Zur weiteren Abklärung sind Analysen der Hormonkonzentrationen im Blut erforderlich.

Therapie

Polyzystischen Ovarien Syndrom (PCO)

Die Therapie richtet sich nach den Bedürfnissen und Beschwerden der Patientin. Besteht kein Kinderwunsch kann die erhöhte Produktion der Androgene (männl. Geschlechtshormone) durch Einnahme von Ovulationshemmern („Pille") und/oder durch Glukokortikoide (Cortison) gehemmt werden. Bei vorhandenem Kinderwunsch bestehen Therapiemöglichkeiten mit diversen Medikamenten und Hormonen, die eine Ovulation (Eisprung) auslösen. Dazu gehört z. B. Clomifen, welches die körpereigene Bildung von FSH und LH stimuliert. Als Nebenwirkung können allerdings eine Überstimulation der Ovarien mit Zystenbildung und krankhaften Flüssigkeitsansammlungen in der Bauchhöhle (Aszites) auftreten. Das Hormon FSH kann ebenfalls von außen zugeführt werden. Grundsätzlich ist die Therapie sehr langwierig, und sollte bei Erfolglosigkeit nach einem Jahr überdacht werden. Kosmetische Therapien wie Rasur und Epilation sind oft ergänzend nötig.

Hyperthecosis ovarii

Hier ist die Therapie sehr schwierig, die Gabe langwirksamer Gonadotropin-Releasing Hormone (GnRH-Analoga) führt zwar zu einer drastischen Abnahme der Androgene aber funktionstüchtige Ovarien werden selten wieder hergestellt.

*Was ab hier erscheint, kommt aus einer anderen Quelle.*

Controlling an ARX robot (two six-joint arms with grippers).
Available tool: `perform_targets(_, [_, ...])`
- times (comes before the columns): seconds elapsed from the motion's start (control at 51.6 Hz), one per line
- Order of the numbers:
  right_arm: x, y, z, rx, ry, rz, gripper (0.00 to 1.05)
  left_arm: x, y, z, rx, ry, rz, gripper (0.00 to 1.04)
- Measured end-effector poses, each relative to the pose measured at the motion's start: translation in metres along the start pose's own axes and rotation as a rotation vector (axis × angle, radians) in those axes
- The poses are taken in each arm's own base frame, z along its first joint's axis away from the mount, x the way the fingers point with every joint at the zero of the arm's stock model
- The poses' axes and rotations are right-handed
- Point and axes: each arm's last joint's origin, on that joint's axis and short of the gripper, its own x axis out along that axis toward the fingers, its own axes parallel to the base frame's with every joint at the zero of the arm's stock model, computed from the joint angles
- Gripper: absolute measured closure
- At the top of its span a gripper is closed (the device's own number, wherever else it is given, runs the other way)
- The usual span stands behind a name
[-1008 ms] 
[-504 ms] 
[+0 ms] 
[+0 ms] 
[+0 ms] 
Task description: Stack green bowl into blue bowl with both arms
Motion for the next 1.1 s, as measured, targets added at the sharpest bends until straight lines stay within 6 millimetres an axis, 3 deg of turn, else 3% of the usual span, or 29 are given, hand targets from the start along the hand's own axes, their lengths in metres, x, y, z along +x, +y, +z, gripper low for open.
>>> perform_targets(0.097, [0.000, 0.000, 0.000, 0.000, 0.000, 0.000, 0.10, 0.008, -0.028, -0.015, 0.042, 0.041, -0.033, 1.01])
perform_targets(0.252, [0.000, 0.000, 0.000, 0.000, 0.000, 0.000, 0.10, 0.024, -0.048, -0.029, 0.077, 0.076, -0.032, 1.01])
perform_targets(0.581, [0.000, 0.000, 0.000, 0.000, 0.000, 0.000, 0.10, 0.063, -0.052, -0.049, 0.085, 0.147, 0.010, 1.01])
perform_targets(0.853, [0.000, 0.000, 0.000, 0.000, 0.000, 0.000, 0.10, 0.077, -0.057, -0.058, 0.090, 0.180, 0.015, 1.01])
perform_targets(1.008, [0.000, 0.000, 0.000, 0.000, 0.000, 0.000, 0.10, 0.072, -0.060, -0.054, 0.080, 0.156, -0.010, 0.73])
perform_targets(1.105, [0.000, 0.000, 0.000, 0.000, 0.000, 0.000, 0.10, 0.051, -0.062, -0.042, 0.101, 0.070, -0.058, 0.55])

Adrenogenitale Syndrom (AGS)

Hier muss meist lebenslang Cortisol gegeben werden. Bei manchen Formen ist zusätzlich die Gabe von Mineralkortikoiden notwendig. Therapieziel ist immer eine weitere Vermännlichung zu verhindern. Wichtig ist dabei eine individuelle Anpassung der Dosierung um eine schädliche Überdosierung von Cortison zu vermeiden.